WORK INSTRUCTION:
When you transcribe the listing, keep each line exact and drop the pictures.

INFORMATION SUPPLIED:
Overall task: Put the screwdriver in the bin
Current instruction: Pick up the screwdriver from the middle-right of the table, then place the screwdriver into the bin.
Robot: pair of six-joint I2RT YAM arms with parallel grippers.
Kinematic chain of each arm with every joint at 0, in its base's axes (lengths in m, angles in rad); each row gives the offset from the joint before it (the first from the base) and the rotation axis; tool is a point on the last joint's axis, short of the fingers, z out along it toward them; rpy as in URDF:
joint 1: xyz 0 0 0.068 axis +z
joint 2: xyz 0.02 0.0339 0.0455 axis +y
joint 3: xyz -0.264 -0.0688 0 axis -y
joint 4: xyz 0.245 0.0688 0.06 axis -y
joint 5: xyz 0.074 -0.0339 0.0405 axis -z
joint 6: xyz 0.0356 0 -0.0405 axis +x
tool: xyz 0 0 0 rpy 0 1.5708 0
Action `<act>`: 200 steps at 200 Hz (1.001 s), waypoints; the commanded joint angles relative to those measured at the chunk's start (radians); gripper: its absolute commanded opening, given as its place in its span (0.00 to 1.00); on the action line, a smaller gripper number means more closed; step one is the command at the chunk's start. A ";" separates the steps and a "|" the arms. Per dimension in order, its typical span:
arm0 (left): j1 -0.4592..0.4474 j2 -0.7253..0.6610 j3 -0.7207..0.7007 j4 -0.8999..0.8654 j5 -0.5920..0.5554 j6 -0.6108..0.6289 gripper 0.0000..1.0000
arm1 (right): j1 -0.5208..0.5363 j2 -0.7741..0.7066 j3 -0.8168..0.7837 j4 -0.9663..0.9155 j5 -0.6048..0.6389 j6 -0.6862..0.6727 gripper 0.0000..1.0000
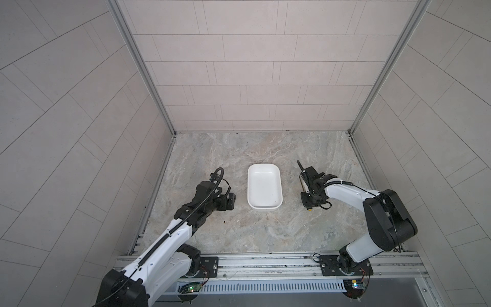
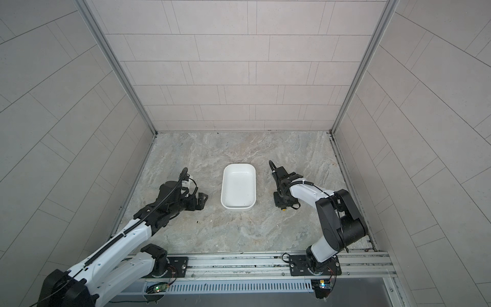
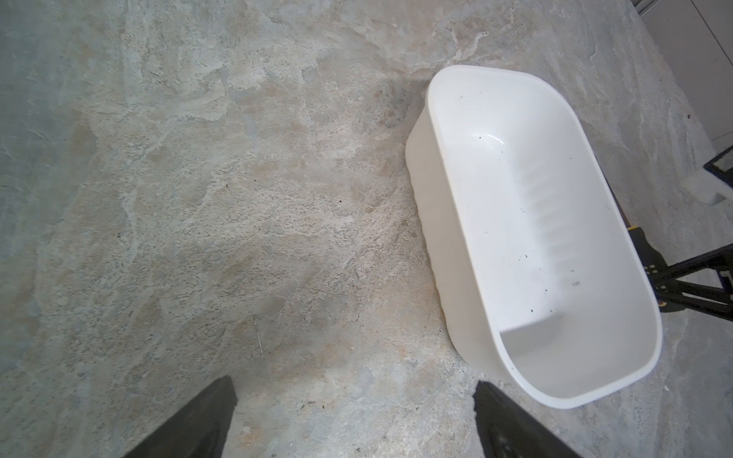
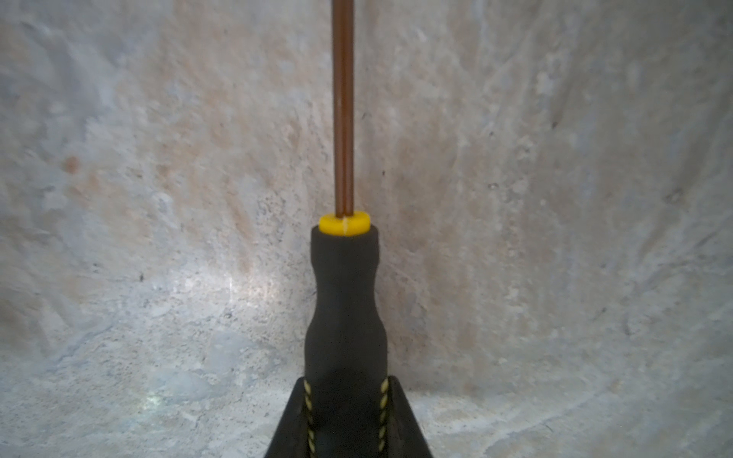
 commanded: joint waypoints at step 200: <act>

REPLY TO THE EXERCISE:
Overall task: Put the screwdriver in the bin
Current instruction: Pick up the screwdriver from the middle-right of the table, then place the screwdriver into the bin.
Robot: pair of six-joint I2RT YAM arms with parallel grippers.
Kinematic chain of each arm with every joint at 0, in its base's axes (lengths in m, angles in rad); each row gives the offset from the joint before it (the first from the base) and the rotation axis; tool is a point on the last joint's axis, short of the fingers, z out along it toward them; rpy as in URDF:
joint 1: xyz 0 0 0.068 axis +z
joint 2: xyz 0.02 0.0339 0.0455 axis +y
joint 3: xyz -0.264 -0.0688 0 axis -y
joint 4: xyz 0.245 0.0688 0.06 axis -y
joint 5: xyz 0.074 -0.0339 0.0405 axis -z
joint 6: xyz 0.0356 0 -0.0405 axis +x
tool: xyz 0 0 0 rpy 0 1.5708 0
Action `<act>`: 200 steps at 200 Hz (1.001 s), waypoints; the commanded joint angles relative to those measured at the chunk's start (radians); gripper: its absolute commanded opening, given as its place in its span (0.00 to 1.00); on the action line, a smaller gripper number means more closed; step one is the command at the chunk's start. A ";" separates the steps and a "|" the arms. Per dimension in order, its typical span:
arm0 (left): j1 -0.4592..0.4474 j2 -0.7253..0.6610 j3 -0.7207..0.7007 j4 -0.8999..0.8654 j5 -0.5920..0.5554 j6 -0.6108..0.6289 gripper 0.0000..1.0000
arm1 (right): j1 -0.5208..0.5363 j2 -0.7741..0.7066 j3 -0.8168..0.7837 j4 -0.9663..0.9155 j5 -0.6048..0.6389 j6 -0.6862..0.6727 gripper 0.0000..1.0000
 commanded: joint waypoints at step 200: <act>

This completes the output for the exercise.